In the records below, find the line that contains "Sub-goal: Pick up" and the line that contains "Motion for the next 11"; write out exactly those two lines and everything between them, without the pictures.

+-------+

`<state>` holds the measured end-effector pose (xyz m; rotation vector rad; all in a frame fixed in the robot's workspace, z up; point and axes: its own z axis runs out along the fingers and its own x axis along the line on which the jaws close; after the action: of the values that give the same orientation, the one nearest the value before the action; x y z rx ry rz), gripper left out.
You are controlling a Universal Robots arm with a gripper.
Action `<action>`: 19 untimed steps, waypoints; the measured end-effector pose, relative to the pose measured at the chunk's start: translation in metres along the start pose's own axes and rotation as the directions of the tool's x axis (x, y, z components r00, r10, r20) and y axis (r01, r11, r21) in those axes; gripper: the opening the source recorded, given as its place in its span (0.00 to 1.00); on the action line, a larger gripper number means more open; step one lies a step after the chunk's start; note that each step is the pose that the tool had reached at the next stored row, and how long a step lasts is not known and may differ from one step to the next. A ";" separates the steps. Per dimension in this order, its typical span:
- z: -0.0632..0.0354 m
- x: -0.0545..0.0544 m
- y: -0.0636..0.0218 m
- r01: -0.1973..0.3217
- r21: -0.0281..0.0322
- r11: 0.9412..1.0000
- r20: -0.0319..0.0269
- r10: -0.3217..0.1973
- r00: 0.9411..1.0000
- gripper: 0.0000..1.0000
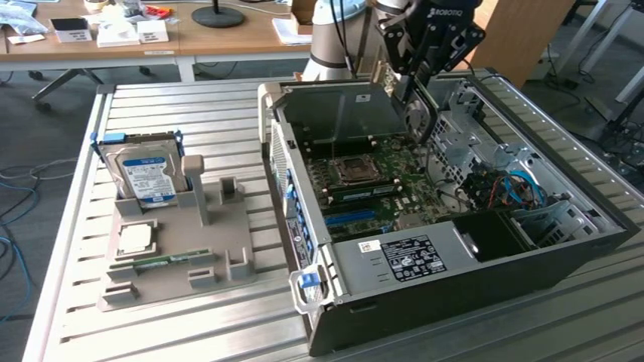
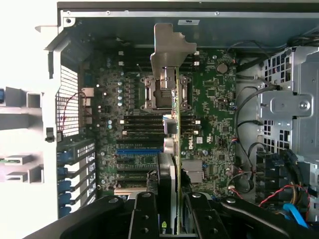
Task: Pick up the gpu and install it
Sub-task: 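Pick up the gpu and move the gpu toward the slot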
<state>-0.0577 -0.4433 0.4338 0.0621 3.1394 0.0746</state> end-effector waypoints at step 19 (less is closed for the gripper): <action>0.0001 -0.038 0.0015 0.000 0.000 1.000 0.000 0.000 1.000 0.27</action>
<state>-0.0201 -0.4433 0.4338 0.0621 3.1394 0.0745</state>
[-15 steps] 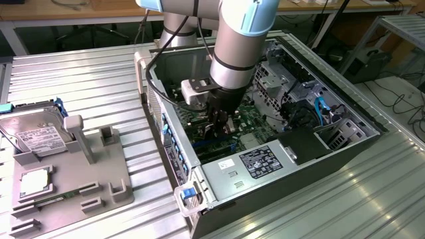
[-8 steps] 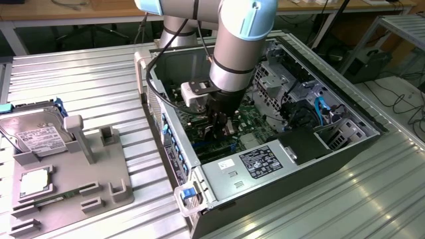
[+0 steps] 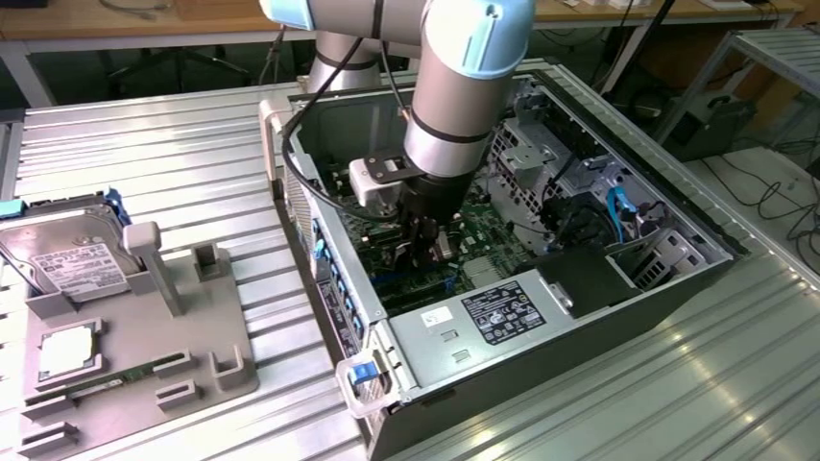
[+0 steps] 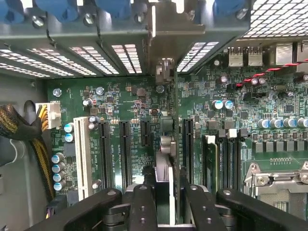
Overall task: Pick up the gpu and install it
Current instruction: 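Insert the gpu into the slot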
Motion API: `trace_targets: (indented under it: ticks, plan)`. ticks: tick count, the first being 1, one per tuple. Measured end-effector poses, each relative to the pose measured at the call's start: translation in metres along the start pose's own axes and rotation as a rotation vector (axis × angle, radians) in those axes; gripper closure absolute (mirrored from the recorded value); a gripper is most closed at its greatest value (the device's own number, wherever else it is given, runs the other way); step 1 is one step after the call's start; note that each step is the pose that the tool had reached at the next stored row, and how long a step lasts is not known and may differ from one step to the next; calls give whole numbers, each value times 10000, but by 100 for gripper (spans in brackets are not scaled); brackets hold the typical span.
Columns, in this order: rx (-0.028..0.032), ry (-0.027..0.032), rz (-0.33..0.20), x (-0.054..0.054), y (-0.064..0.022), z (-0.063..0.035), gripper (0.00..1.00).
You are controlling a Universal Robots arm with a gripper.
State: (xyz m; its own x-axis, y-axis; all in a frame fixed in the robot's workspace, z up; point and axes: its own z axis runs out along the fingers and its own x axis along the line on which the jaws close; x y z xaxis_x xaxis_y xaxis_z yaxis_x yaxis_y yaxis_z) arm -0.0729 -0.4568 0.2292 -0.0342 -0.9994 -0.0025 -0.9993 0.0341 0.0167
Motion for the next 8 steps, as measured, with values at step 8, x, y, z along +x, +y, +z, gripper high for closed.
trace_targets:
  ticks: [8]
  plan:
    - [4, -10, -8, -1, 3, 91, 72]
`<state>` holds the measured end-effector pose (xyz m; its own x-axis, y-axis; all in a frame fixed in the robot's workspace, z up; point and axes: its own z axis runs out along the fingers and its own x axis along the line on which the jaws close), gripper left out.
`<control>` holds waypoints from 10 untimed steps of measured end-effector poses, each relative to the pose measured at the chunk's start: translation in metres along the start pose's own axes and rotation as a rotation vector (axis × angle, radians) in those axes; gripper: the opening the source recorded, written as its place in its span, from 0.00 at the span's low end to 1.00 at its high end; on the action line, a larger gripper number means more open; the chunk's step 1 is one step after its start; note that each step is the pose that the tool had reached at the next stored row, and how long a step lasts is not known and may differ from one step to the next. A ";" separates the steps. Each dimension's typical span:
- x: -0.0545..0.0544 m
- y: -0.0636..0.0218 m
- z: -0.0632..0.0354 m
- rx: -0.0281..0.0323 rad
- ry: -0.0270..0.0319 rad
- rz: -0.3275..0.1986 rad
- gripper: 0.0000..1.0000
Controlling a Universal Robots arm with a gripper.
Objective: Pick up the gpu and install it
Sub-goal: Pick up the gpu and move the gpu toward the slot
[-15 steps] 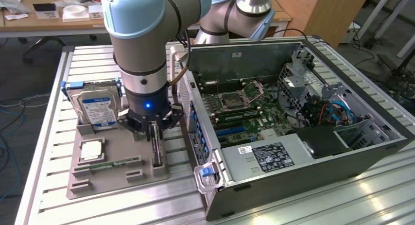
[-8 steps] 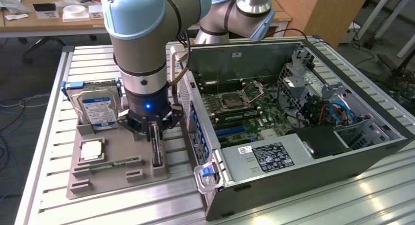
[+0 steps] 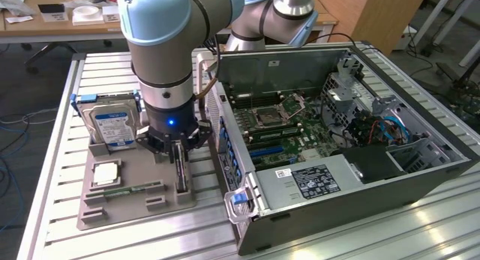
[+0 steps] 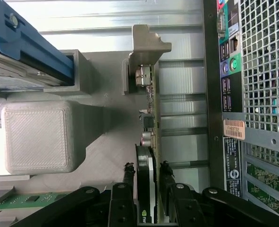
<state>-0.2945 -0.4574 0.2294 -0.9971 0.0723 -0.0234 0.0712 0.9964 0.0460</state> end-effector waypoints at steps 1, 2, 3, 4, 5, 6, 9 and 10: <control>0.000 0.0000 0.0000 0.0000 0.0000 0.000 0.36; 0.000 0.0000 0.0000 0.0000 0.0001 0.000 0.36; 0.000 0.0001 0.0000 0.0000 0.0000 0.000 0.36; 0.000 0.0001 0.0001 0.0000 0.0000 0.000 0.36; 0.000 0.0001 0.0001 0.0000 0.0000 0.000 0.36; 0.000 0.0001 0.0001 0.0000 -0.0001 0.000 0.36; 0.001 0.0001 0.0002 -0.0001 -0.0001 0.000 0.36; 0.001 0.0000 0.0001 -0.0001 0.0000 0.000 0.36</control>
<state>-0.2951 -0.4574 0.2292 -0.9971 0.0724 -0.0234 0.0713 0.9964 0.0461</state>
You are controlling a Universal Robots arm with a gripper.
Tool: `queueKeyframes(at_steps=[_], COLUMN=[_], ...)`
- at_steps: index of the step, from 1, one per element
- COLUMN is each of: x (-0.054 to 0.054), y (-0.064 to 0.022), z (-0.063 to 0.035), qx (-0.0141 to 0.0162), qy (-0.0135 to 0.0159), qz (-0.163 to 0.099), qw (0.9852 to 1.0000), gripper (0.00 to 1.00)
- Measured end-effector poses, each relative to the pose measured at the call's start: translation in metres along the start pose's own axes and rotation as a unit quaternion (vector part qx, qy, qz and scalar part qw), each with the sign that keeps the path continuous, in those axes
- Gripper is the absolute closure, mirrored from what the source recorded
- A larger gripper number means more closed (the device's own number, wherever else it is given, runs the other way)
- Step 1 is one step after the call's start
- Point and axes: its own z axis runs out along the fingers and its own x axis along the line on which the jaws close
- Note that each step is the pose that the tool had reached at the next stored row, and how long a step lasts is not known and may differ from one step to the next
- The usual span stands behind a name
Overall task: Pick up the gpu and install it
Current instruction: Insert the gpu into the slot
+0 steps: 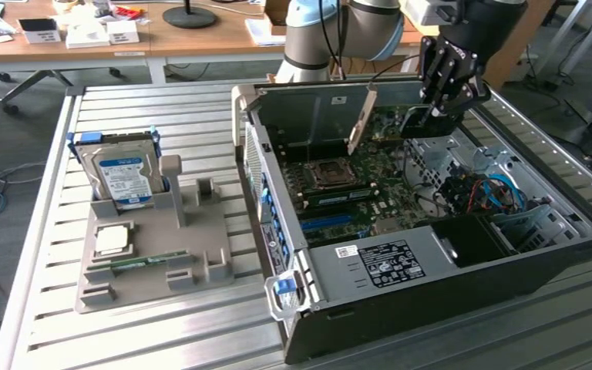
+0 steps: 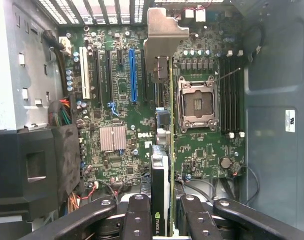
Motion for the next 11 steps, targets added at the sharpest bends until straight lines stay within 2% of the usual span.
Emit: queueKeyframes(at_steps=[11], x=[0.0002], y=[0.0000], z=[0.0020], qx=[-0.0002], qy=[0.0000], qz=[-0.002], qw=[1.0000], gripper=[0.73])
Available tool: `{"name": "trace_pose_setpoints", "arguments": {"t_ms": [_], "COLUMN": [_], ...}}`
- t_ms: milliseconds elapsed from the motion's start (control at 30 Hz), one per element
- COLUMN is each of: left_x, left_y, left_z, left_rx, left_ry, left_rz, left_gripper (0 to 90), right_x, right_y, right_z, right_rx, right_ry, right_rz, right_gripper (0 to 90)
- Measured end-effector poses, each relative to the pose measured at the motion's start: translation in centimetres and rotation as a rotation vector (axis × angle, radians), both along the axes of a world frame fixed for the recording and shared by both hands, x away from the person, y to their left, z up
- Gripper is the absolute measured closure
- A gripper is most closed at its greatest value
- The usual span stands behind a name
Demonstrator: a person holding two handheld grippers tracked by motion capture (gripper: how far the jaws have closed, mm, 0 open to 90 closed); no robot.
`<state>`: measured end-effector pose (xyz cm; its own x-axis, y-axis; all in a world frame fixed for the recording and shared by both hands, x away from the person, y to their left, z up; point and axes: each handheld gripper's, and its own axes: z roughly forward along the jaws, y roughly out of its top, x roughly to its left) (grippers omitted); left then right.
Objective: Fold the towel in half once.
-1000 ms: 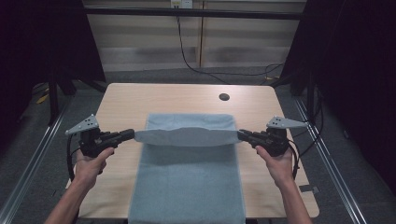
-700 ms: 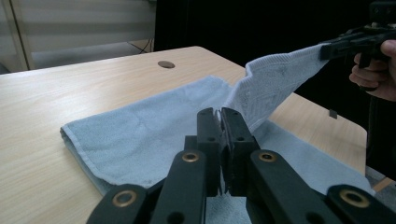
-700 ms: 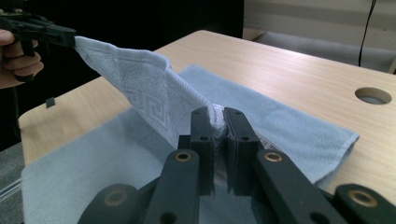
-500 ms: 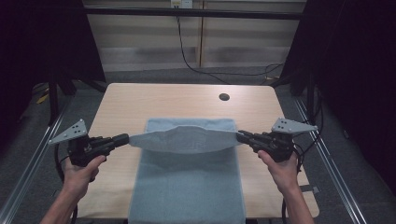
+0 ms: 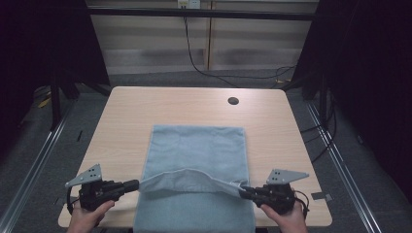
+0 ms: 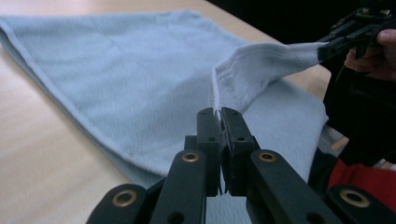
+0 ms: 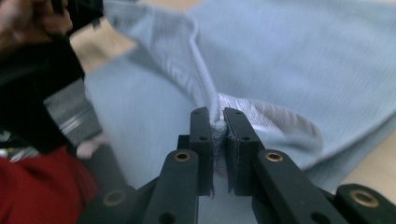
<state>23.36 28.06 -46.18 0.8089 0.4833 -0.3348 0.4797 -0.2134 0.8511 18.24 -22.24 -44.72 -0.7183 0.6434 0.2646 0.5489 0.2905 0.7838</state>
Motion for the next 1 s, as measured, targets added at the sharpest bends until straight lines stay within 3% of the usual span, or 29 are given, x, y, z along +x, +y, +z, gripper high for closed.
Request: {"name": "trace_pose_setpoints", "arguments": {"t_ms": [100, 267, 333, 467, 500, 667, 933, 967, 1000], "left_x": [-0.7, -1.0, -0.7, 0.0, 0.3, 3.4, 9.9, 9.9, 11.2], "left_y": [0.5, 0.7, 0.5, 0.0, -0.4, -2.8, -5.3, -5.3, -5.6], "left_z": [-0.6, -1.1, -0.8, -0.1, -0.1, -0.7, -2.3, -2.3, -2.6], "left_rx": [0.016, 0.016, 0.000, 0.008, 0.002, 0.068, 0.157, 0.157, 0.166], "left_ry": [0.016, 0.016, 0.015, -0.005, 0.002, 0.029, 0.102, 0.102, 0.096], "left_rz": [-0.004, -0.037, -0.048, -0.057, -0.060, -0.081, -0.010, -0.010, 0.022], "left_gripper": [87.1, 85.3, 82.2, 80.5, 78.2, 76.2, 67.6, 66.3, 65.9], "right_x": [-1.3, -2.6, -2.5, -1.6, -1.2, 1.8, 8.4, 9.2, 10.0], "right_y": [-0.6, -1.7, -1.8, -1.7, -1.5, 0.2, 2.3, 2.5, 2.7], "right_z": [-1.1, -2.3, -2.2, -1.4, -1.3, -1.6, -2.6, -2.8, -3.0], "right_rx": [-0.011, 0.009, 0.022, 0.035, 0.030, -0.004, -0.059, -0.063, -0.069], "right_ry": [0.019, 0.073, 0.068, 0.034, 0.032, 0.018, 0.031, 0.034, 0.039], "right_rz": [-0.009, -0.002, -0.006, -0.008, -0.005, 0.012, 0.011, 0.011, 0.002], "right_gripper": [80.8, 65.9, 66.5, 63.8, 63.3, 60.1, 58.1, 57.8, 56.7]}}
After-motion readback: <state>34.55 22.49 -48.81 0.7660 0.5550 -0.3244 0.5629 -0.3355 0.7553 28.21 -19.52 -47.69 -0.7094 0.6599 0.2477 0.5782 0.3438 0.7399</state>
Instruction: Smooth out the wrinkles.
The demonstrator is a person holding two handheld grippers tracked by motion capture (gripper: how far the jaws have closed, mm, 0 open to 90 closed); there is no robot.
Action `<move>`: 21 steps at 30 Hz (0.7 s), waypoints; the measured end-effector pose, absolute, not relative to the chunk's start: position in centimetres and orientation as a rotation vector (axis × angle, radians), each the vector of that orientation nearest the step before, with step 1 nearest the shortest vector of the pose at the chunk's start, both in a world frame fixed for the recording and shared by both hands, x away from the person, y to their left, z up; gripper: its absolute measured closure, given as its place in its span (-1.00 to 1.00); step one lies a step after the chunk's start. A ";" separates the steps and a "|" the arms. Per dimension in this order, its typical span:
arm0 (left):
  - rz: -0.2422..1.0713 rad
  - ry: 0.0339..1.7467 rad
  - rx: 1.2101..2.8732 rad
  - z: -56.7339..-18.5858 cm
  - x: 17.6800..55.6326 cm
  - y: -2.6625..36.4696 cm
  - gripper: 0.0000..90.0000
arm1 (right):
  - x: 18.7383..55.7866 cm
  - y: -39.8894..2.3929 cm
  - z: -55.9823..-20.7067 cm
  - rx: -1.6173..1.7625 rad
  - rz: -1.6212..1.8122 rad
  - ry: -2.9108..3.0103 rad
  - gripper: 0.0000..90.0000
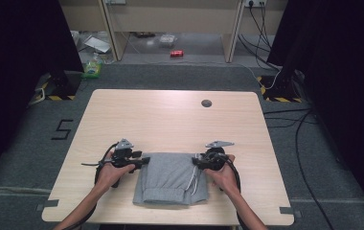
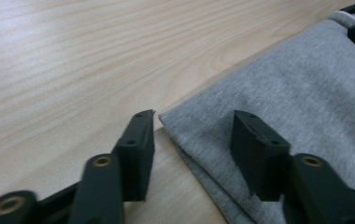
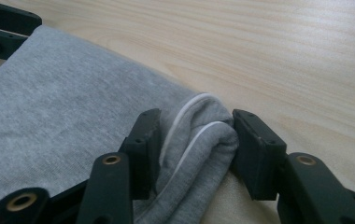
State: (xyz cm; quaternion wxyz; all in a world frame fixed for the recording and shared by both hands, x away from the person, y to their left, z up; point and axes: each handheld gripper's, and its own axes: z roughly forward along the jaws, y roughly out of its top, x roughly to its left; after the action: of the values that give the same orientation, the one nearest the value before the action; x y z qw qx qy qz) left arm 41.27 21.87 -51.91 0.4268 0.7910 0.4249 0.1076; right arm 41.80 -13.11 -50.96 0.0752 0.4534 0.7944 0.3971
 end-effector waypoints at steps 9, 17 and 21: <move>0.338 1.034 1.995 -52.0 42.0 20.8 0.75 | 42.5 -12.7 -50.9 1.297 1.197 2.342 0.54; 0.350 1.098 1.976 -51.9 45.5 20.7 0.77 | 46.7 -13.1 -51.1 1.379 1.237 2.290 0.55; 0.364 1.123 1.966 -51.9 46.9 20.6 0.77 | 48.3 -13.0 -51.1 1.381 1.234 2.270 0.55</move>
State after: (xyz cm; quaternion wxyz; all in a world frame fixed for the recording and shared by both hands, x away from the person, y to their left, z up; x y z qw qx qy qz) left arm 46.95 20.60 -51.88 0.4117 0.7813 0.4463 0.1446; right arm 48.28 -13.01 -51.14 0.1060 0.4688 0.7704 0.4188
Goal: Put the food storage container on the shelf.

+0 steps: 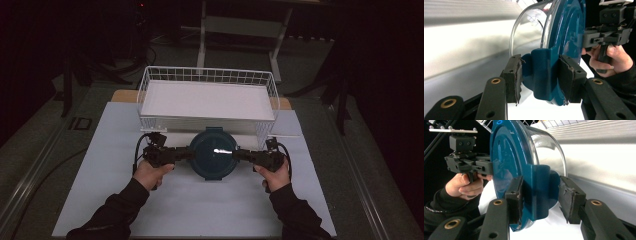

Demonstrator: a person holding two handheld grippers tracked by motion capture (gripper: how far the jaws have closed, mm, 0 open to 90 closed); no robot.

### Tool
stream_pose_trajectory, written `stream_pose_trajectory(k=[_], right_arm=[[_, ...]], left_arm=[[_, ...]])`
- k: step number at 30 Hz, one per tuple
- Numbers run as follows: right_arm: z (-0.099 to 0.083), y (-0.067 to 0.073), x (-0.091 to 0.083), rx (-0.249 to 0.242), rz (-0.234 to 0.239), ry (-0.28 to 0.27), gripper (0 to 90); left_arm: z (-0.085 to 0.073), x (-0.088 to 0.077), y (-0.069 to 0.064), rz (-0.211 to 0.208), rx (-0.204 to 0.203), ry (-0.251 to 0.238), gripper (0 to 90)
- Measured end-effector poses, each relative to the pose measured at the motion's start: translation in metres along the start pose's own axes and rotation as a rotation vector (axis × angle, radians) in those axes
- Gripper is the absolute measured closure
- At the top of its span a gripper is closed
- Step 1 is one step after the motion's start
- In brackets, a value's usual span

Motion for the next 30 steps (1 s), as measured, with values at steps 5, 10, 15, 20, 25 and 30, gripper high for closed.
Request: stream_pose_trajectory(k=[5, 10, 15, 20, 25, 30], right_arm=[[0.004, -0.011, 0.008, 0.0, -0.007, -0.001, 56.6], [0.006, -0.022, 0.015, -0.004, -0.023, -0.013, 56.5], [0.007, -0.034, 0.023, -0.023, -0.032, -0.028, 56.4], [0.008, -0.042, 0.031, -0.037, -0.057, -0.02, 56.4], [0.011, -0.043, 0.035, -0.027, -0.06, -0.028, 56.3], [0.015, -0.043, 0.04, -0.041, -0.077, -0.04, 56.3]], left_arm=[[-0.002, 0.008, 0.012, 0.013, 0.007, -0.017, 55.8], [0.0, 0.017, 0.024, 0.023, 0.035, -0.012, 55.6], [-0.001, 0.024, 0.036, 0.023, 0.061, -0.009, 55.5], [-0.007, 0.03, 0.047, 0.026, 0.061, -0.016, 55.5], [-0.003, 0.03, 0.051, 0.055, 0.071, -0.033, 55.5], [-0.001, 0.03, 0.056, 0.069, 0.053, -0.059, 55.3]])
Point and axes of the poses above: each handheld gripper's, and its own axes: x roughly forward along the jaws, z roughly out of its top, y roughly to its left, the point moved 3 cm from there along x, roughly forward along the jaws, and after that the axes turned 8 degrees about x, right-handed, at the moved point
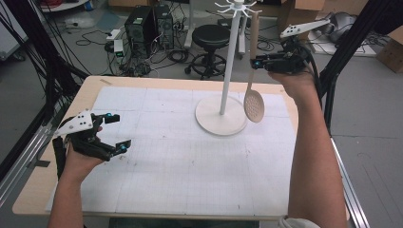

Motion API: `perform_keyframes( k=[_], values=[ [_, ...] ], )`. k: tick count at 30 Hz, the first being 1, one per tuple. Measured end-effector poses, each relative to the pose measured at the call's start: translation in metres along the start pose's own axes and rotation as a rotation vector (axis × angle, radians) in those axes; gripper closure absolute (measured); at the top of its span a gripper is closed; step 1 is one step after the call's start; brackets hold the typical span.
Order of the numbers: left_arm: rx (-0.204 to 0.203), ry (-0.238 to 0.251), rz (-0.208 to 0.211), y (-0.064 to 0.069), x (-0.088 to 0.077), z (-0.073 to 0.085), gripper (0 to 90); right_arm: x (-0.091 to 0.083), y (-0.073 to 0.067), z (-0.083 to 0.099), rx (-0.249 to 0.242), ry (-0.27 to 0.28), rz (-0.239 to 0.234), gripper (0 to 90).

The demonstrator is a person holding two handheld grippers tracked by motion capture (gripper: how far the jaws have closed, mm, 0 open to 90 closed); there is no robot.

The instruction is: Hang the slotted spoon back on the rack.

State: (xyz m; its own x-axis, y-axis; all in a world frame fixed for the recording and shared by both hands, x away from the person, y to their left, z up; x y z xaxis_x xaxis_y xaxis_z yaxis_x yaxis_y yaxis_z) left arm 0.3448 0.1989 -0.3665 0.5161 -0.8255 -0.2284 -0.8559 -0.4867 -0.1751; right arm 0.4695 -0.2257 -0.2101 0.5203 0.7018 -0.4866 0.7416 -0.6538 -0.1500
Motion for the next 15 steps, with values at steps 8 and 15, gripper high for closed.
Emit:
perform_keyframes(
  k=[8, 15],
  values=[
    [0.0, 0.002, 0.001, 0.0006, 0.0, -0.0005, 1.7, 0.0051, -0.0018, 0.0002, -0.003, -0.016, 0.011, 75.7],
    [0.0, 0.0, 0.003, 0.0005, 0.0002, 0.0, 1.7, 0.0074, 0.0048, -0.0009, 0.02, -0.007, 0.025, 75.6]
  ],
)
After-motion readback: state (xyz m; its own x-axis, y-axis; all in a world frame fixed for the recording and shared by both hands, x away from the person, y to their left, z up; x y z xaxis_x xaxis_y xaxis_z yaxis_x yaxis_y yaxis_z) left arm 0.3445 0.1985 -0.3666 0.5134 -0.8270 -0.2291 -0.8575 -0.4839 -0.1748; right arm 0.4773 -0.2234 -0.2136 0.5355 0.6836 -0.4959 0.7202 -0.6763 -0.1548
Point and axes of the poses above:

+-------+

### Answer area
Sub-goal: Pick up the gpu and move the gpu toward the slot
[-15 steps] 
[-8 steps] 
[+0 steps] 
[+0 steps] 
<state>-0.2945 -0.4574 0.2294 -0.9971 0.0723 -0.0234 0.0712 0.9964 0.0460</state> end-effector waypoints at steps 1, 2, 3, 4, 5, 6, 9 and 10: <control>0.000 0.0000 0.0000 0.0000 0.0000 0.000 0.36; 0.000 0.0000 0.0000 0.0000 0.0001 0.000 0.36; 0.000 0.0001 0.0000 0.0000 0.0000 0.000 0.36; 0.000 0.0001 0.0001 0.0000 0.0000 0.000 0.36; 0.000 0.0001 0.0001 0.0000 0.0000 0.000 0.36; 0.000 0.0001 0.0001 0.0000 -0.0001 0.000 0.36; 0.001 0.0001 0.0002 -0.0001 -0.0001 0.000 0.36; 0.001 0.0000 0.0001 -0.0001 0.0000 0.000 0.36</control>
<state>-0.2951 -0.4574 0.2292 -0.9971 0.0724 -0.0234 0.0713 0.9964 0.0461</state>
You are controlling a Universal Robots arm with a gripper.
Tool: `queueKeyframes(at_steps=[_], COLUMN=[_], ...)`
- at_steps: index of the step, from 1, one per element
- COLUMN is each of: x (-0.054 to 0.054), y (-0.064 to 0.022), z (-0.063 to 0.035), qx (-0.0141 to 0.0162), qy (-0.0135 to 0.0159), qz (-0.163 to 0.099), qw (0.9852 to 1.0000), gripper (0.00 to 1.00)
- Measured end-effector poses, each relative to the pose measured at the call's start: translation in metres along the start pose's own axes and rotation as a unit quaternion (vector part qx, qy, qz and scalar part qw), each with the sign that keeps the path continuous, in those axes
- Gripper is the absolute closure, mirrored from what the source recorded
- A larger gripper number means more closed (the device's own number, wherever else it is given, runs the other way)
- Step 1 is one step after the call's start
- Point and axes: its own z axis runs out along the fingers and its own x axis along the line on which the jaws close
- Note that each step is the pose that the tool had reached at the next stored row, and how long a step lasts is not known and may differ from one step to the next
- The usual span stands behind a name
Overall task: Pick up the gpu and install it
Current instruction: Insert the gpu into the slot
+0 steps: 
+0 steps: 
Motion for the next 11 steps, targets added at the sharpest bends until straight lines stay within 2% of the usual span.

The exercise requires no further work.